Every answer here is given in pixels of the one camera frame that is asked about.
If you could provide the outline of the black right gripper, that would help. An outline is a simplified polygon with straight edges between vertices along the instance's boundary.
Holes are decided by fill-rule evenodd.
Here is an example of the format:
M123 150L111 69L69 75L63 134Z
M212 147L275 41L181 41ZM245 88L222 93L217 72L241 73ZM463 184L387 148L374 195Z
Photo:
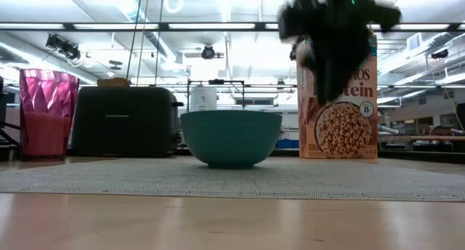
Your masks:
M401 17L399 8L375 0L293 0L281 7L278 33L281 39L345 30L359 33L370 23L378 24L385 33L398 25ZM368 56L368 37L316 39L311 46L318 103L333 102Z

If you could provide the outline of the orange Cheerios cereal box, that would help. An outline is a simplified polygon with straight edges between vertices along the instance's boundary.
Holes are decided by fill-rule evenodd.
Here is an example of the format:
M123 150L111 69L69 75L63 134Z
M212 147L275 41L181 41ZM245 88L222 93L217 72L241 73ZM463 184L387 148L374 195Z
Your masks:
M313 73L296 63L299 155L303 158L377 157L377 38L348 87L333 102L318 103Z

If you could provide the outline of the teal ceramic bowl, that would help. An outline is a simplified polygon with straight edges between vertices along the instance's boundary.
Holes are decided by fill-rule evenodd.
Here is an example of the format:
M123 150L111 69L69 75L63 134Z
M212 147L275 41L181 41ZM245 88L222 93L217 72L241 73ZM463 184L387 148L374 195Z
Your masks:
M275 149L282 116L253 110L200 110L180 116L188 150L210 168L246 169Z

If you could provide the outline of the brown bread slice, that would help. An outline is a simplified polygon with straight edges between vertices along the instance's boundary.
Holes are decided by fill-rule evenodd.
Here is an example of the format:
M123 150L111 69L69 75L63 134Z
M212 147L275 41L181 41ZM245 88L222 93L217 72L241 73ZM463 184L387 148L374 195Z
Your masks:
M97 85L100 87L104 87L104 86L129 87L130 82L120 77L101 78L97 80Z

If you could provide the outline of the pink faceted plastic tumbler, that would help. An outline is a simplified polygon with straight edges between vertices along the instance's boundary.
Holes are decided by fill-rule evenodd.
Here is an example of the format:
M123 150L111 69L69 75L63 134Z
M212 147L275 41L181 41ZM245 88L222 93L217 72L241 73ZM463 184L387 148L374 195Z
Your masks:
M79 79L55 70L20 70L20 147L24 161L66 156Z

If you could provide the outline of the black hanging ceiling device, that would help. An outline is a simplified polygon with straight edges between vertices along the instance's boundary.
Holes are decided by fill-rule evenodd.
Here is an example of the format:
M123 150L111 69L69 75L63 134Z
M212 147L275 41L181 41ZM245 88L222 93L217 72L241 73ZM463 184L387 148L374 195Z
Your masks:
M300 62L303 58L303 47L302 47L302 44L301 43L295 43L293 46L292 46L292 49L291 49L291 52L289 54L289 58L290 60L292 61L296 61L296 62Z

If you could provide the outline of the blue storage bin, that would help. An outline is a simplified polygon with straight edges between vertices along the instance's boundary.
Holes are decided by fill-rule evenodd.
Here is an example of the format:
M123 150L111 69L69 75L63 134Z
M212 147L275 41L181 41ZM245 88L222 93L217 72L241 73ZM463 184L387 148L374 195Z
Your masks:
M299 141L290 139L278 140L275 147L277 149L298 149Z

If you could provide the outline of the wooden background table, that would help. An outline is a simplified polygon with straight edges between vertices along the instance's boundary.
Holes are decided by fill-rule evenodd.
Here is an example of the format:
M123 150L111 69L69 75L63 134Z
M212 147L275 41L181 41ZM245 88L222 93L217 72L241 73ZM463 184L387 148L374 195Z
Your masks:
M465 136L381 136L378 138L378 142L381 144L388 142L402 142L402 143L413 143L415 141L447 141L453 144L460 144L465 147Z

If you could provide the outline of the white cylindrical container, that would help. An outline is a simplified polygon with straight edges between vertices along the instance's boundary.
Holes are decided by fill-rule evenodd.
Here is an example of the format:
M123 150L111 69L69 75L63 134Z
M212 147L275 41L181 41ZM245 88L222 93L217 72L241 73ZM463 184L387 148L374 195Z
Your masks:
M208 86L196 86L190 92L190 111L216 110L217 89Z

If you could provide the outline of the black toaster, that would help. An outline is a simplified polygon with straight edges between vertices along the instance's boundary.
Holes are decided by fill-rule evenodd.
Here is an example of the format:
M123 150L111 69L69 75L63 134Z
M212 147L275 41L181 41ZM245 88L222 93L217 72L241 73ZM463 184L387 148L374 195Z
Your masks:
M168 156L180 142L178 109L183 105L161 87L83 87L70 134L71 153Z

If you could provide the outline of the grey woven placemat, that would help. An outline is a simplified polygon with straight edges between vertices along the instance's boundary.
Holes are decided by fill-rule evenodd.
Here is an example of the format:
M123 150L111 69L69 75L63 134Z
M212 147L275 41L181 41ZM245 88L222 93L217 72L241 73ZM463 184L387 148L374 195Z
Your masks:
M465 176L359 161L210 169L193 158L117 159L6 170L0 193L465 202Z

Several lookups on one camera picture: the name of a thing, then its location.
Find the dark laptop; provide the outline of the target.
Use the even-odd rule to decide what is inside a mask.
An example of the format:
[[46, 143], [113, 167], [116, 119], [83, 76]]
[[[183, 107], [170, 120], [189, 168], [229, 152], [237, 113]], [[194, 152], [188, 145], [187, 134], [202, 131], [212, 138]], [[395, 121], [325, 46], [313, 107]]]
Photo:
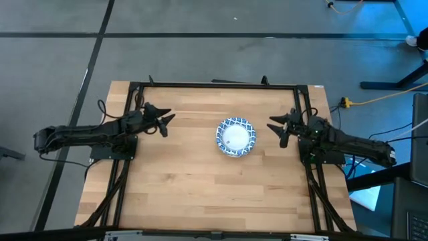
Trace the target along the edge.
[[428, 94], [413, 97], [413, 127], [411, 136], [411, 179], [428, 187]]

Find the white floor sheet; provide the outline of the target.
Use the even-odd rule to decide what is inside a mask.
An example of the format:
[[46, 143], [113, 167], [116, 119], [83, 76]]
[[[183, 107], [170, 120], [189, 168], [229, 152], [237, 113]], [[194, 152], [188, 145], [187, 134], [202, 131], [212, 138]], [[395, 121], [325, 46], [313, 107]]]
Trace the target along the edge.
[[376, 210], [380, 190], [380, 186], [375, 186], [368, 189], [354, 191], [349, 195], [349, 197], [353, 202], [374, 212]]

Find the black keyboard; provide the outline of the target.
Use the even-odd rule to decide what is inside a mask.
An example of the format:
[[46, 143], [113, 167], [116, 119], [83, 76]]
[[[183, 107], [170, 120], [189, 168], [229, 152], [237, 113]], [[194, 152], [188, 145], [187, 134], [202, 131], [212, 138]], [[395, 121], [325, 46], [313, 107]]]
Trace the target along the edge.
[[428, 213], [407, 212], [407, 239], [428, 241]]

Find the blue patterned paper bowl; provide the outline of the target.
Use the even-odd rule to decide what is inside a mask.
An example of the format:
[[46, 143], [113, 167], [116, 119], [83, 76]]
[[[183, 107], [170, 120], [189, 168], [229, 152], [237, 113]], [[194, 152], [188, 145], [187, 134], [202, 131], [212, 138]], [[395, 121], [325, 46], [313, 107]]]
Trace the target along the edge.
[[219, 150], [235, 158], [248, 155], [255, 147], [257, 140], [253, 125], [242, 117], [223, 120], [217, 127], [215, 136]]

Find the person's leg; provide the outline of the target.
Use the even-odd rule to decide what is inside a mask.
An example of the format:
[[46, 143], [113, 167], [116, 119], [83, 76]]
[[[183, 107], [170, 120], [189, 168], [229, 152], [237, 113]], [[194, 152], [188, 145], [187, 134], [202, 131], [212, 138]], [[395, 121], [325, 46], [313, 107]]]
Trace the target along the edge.
[[417, 47], [423, 51], [428, 50], [428, 27], [422, 30], [417, 36]]

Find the black aluminium table frame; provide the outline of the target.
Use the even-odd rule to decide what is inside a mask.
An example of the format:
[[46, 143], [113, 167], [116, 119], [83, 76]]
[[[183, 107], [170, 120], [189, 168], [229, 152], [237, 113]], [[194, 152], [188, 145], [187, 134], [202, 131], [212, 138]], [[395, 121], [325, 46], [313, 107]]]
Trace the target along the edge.
[[[157, 83], [144, 99], [175, 114], [167, 137], [138, 136], [124, 190], [104, 223], [147, 230], [313, 232], [333, 228], [310, 196], [297, 138], [279, 146], [273, 116], [314, 107], [330, 110], [322, 86], [232, 86]], [[246, 118], [257, 141], [242, 158], [224, 155], [216, 129], [232, 116]]]

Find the black desk leg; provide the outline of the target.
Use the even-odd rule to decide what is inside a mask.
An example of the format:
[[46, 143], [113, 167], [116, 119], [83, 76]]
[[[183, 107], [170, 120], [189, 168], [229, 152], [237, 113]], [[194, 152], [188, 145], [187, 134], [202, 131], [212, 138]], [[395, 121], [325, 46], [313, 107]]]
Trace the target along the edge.
[[361, 82], [360, 87], [365, 90], [394, 90], [394, 91], [424, 91], [428, 92], [428, 82], [416, 84], [416, 81], [428, 74], [428, 58], [421, 66], [412, 71], [398, 82]]

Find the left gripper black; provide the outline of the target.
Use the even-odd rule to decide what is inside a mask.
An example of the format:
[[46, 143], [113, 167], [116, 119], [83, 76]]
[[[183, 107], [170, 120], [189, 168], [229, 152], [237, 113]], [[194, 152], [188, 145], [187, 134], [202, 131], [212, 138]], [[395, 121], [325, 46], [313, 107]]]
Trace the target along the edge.
[[147, 132], [151, 128], [157, 128], [163, 137], [168, 136], [167, 125], [174, 119], [175, 114], [165, 116], [171, 111], [170, 108], [157, 108], [155, 105], [146, 102], [143, 111], [136, 110], [131, 112], [131, 119], [128, 132], [138, 134]]

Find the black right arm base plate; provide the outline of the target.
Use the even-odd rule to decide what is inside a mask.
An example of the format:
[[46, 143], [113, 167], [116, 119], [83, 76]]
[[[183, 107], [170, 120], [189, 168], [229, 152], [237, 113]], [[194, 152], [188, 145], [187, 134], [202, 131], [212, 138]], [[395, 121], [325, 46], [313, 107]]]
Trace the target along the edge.
[[344, 165], [346, 163], [344, 154], [338, 151], [325, 151], [312, 141], [298, 139], [300, 161], [310, 164], [335, 164]]

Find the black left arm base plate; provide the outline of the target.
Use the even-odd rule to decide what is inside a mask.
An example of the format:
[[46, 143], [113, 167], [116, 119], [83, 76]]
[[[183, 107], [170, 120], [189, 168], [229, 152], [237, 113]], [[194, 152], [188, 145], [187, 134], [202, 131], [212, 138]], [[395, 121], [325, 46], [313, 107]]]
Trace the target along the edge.
[[91, 159], [132, 160], [136, 155], [137, 135], [120, 137], [113, 143], [92, 146]]

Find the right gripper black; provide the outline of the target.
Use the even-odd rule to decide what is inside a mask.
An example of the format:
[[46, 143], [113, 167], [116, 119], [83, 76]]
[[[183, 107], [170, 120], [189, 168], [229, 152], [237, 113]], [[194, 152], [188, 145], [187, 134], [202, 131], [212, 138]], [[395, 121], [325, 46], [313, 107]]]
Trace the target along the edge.
[[291, 135], [301, 139], [310, 140], [311, 130], [302, 120], [302, 115], [295, 108], [291, 108], [288, 114], [282, 116], [270, 116], [272, 121], [284, 123], [283, 127], [267, 125], [277, 136], [280, 137], [280, 147], [287, 147]]

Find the black front beam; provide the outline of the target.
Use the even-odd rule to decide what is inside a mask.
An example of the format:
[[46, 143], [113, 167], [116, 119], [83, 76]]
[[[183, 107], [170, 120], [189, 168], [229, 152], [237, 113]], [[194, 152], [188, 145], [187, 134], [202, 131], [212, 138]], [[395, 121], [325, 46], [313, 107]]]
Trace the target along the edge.
[[0, 241], [88, 241], [113, 239], [121, 236], [171, 236], [224, 240], [227, 238], [262, 238], [300, 241], [428, 241], [424, 238], [385, 238], [359, 232], [317, 231], [302, 232], [227, 232], [227, 231], [184, 231], [184, 230], [121, 230], [116, 226], [78, 227], [61, 230], [44, 230], [0, 234]]

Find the black slanted support bar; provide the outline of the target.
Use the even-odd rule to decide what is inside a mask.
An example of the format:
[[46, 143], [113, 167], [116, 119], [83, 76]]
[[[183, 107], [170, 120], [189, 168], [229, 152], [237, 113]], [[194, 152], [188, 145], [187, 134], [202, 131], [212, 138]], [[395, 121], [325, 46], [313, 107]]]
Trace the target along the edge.
[[366, 175], [361, 175], [346, 181], [348, 191], [359, 191], [362, 189], [372, 188], [374, 186], [380, 186], [388, 183], [394, 182], [396, 177], [401, 177], [406, 180], [410, 180], [410, 163], [404, 163], [383, 169], [381, 171], [376, 171], [374, 173], [369, 173]]

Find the grey floor object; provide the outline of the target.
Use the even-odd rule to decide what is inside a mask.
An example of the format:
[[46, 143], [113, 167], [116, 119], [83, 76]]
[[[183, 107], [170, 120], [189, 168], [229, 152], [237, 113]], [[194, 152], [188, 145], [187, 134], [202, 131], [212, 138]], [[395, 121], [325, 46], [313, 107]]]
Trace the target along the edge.
[[16, 160], [24, 160], [25, 159], [25, 155], [23, 153], [13, 151], [13, 150], [5, 148], [5, 147], [0, 147], [0, 160], [2, 160], [2, 158], [6, 158], [6, 157], [10, 157], [10, 158], [16, 159]]
______________________________
WORK INSTRUCTIONS ::
Each line from the first line of the listing through the line with "If you could provide the outline of the black right" must be output exactly, both ends included, and no other line may appear.

ANSWER BOX ::
Every answer here is given in pixels of the one camera frame that is asked about.
If you could provide the outline of the black right gripper, that would help. An outline is a simplified polygon with straight edges between vertices along the instance's boundary.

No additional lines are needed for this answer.